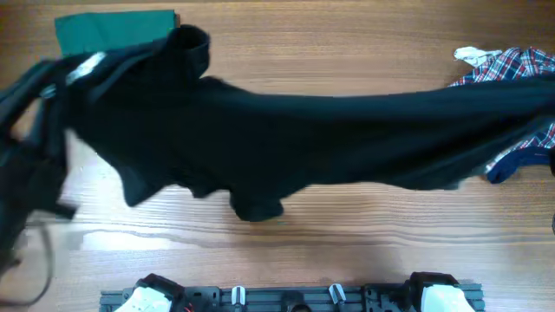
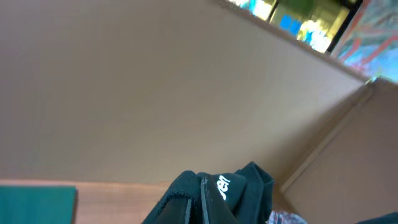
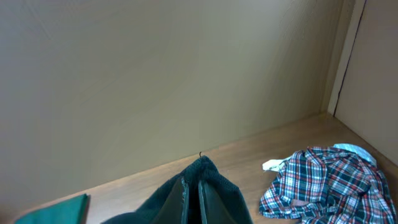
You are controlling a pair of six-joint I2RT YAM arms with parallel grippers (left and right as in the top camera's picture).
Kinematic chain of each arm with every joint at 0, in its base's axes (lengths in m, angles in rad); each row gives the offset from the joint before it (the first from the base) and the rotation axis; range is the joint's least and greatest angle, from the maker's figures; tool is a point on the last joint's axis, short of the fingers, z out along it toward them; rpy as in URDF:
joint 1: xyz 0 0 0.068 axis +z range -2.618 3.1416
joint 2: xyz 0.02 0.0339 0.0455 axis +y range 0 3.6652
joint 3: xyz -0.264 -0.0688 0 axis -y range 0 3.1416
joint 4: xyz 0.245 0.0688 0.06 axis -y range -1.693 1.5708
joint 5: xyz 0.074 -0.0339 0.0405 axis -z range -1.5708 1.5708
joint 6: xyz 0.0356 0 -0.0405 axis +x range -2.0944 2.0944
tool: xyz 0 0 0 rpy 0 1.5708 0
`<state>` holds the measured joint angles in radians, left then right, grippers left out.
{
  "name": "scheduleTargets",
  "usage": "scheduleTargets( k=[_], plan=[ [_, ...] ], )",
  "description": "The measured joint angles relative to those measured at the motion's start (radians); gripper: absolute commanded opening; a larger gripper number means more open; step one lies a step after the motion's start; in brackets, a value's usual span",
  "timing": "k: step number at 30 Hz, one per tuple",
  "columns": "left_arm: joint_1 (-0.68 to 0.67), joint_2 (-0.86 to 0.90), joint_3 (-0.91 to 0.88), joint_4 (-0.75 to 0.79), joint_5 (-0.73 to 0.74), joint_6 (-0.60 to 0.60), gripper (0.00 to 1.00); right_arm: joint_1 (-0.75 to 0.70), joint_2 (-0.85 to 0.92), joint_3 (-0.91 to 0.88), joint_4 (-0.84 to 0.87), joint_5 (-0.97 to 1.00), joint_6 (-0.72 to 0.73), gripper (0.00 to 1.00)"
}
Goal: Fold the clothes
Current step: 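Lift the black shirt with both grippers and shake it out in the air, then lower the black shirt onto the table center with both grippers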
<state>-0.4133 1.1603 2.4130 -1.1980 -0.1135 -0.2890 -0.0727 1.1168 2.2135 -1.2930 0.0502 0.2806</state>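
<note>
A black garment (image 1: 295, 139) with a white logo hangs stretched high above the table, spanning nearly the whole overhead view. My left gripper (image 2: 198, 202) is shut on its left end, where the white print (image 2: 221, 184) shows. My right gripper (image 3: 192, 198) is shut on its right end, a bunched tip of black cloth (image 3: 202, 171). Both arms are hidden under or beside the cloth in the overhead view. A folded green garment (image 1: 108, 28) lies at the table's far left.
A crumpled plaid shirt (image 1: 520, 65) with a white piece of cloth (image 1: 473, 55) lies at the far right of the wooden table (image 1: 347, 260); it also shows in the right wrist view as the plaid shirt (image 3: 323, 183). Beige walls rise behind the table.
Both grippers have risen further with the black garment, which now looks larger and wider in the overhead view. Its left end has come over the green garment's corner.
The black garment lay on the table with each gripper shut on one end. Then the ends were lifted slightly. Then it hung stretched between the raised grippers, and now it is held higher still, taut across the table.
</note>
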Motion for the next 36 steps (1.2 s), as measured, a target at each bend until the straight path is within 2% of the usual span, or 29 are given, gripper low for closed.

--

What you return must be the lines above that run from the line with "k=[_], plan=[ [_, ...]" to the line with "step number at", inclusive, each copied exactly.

  "usage": "scheduleTargets( k=[_], plan=[ [_, ...] ], )",
  "description": "The measured joint angles relative to those measured at the motion's start (radians); gripper: absolute commanded opening; a larger gripper number means more open; step one lies a step after the motion's start; in brackets, a value's usual span",
  "timing": "k: step number at 30 Hz, one per tuple",

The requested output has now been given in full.